Haze
Un homme ouvre les yeux dans l’obscurité. Il est allongé sur le dos, dans un espace si étroit qu’il peut à peine se déplacer, et son ventre saigne d’une douloureuse blessure. Qui est-il, que fait-il dans cet endroit ? Il cherche à en sortir mais chaque embranchement est un nouveau cauchemar d’exiguïté, d’enfermement, de cohabitation avec des cadavres démembrés, quand il ne s’agit pas d’un piège d’un sadisme épouvantable, d’une fenêtre sur la mort d’autres prisonniers comme lui. L’homme émet des hypothèses, souffre, subit, panique. Jusqu’à sa rencontre improbable avec une jeune femme, blessée comme lui, bien décidée à se sortir de ce labyrinthe de tortures...
Haze est à l’origine un court métrage réalisé pour le projet Digital Short Films by Three Filmmakers, commandé par le Festival de Jeonju (Corée du Sud). Essai surréaliste et aggressif sur l’Enfer que l’homme est capable non seulement de se créer, mais de partager et d’imposer, Haze est, comme la plupart des films de Tsukamoto, une expérience sensorielle et technique d’une aggressivité redoutable, ingénieuse et durable. A la fois sadique et masochiste - Tsukamoto est l’instigateur, le sujet et l’objet de l’ensemble, le bourreau et sa propre victime, et ce aussi bien hors-cadre que dans le film lui-même -, Haze est un authentique film d’horreur, visceral, claustrophobe, terrifiant.
Haze démarre sur un trio cher au réalisateur : des gros plans qui hésitent entrent l’immobilisme et l’oscillation forcenée, une musique rigoureusement mécanique de Chu Ichikawa et son propre visage. Ce visage sur lequel se lit la peur panique, l’incompréhension ; un instant seulement puisque le corps se perd, incontrôlable, glisse hors de portée. Comme dans tous les films de Tsukamoto, cette séquence est la quintessence d’un cinéma naviguant constamment entre deux extrêmes : le statique et le « sur-cinétique ». La caméra est à retour de force, tout comme la bande son se fait l’écho de chaque mouvement, de chaque coup, de chaque émotion.

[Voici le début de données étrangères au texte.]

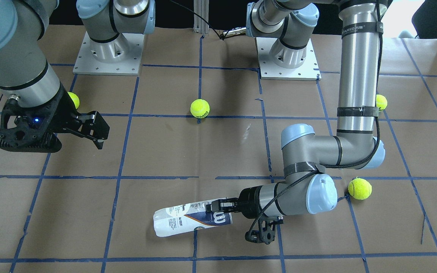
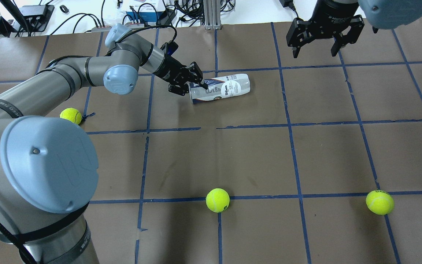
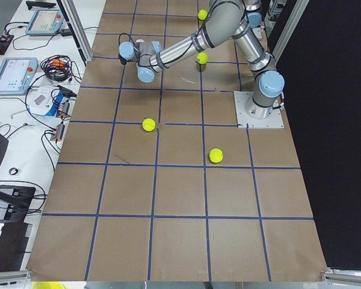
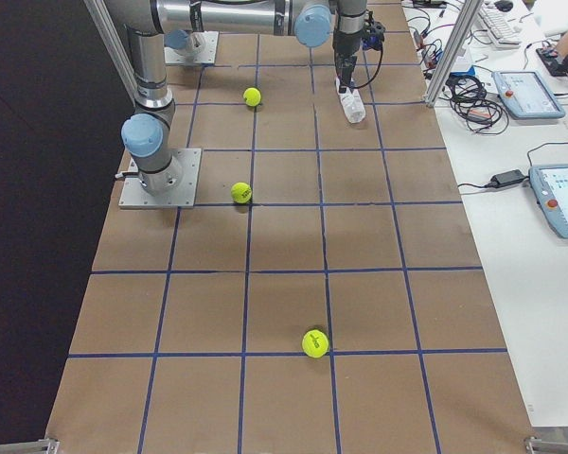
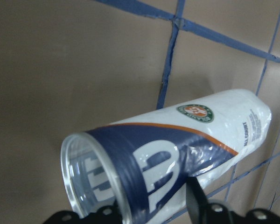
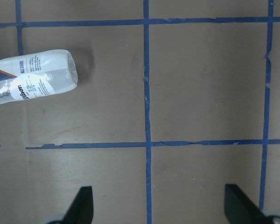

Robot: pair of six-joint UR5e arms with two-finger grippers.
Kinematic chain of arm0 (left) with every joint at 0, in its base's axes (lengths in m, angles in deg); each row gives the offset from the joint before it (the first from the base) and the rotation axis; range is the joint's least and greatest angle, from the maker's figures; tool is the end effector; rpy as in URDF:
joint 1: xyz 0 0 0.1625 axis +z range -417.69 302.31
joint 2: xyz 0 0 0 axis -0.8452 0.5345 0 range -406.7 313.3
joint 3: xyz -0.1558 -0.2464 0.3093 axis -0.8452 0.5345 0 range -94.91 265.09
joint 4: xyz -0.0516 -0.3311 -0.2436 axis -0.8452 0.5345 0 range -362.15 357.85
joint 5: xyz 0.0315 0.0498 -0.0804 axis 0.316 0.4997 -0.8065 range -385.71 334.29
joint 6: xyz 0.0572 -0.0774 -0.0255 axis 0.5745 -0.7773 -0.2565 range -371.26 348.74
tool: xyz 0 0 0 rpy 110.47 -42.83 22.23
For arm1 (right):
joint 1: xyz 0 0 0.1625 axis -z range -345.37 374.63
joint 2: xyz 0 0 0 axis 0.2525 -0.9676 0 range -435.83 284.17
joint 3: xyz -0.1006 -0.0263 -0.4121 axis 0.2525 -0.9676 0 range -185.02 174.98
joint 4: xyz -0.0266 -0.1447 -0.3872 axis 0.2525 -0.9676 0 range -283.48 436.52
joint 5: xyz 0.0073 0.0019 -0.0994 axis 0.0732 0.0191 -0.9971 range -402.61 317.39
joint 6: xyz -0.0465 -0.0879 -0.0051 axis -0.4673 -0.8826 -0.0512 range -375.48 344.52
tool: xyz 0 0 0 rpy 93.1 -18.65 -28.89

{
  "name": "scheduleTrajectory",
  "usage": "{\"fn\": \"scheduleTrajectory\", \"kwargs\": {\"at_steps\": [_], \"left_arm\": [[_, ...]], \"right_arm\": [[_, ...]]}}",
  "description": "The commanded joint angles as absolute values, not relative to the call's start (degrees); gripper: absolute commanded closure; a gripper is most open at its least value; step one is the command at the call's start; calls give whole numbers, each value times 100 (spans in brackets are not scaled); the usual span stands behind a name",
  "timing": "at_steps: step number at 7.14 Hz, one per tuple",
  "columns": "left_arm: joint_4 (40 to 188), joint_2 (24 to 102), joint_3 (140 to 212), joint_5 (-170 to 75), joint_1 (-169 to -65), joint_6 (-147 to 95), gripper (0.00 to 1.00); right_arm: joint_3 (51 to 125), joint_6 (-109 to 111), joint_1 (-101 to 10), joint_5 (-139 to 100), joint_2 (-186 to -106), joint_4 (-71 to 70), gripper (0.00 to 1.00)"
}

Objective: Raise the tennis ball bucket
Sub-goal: 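Lift the can with the left gripper and rotate it upright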

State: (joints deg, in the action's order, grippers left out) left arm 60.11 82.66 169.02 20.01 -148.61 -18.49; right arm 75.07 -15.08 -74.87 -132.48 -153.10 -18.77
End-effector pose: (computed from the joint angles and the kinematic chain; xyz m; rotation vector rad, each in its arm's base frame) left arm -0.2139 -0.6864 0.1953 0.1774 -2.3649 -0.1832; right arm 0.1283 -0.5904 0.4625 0.0247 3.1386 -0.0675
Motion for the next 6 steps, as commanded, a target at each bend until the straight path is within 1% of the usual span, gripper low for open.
{"fn": "scheduleTrajectory", "kwargs": {"at_steps": [1,3,4,6], "left_arm": [[6104,7848,16850,1885,-14866,-2196,99],[6148,7479,16692,2016,-14866,-3063,99],[6357,7312,16578,2591,-14883,-3146,100],[6788,7292,16001,3821,-15198,-3138,100]], "right_arm": [[7478,-1346,-7511,-13252,-15335,-1867,0],[7478,-1206,-7555,-13226,-15344,-1858,0],[7478,-1092,-7651,-13234,-15335,-1867,0],[7583,-1073,-7731,-13234,-15309,-1867,0]]}}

Deux scènes de Haze sont ainsi de véritables modèles de mise en scène : lorsque Tsukamoto se retrouve piégé, la bouche fermée sur un tuyau métallique trop grand pour éviter un épouvantable frottement, dans un couloir trop étroit pour dégager sa tête de cette interminable pomme d’angoisse. L’acteur-réalisateur-victime se déplace en latéral dans un grincement errintant, sous les assauts d’une musique qui souligne chaque tressautement de ses muscles, chaque veine qui explose dans ses yeux exorbités. L’autre merveille de symbiose cinématographique repose dans cette scène de voyeurisme involontaire, où Tsukamoto est témoin de la mort de plusieurs hommes pris au piège. La caméra, déjà écrasante dans cet environnement claustrophobe, se fait massue, d’une rare violence, et la musique d’Ichikawa assène chacune de ses ponctuations rythmique avec une puissance toute industrielle. Le rendu final est époustouflant.
Essai technique virtuose, en même temps qu’ode à l’économie narrative et budgétaire, Haze n’est cependant pas qu’une vitrine nostalgique des premières propensions de l’auteur, aujourd’hui plongé dans une étude de l’homo-eroticus, en tant que produit limite industriel, une fois de plus, de notre société (le chef-d’œuvre Snake of June) ; c’est aussi un liant étonnant entre plusieurs de ses personnages. La récurrence du couple Tsukamoto / Fujii (fabuleuse interprète de Tokyo Fist) n’est pas étranger à cette cohérence d’une œuvre dans sa globalité, et la raison d’être de Haze pourrait se trouver par exemple, en aval de Tokyo Fist. Mais quand on y regarde de plus près, le personnage interprété ici par Tsukamoto est un parent de tous ses héros : cet homme incapable de reconnaître le produit de sa propre existence, trop pressé de mettre sa souffrance sur le biais des autres, de la société, de la guerre. Si Tsukamoto a toujours été loin d’ignorer ces prétextes externes, cette violence d’un environnement et des autres, il n’a jamais perdu de vue ce point de vue essentiel : à terme, l’homme se corrompt lui-même, produit ses propres frustrations et cauchemars. Lorsque ceux-ci sont aussi intelligents et percutants que Haze, on en viendrait presque à souhaiter les vivre par nous-même, comme l’a toujours fait, dans son égoïsme paradoxalement si généreux, l’homme-machine Shinya Tsukamoto.
Haze est disponible en DVD au Japon (sans sous-titres), ainsi qu’en DVD Zone 2 UK chez Terra, sous-titré en anglais.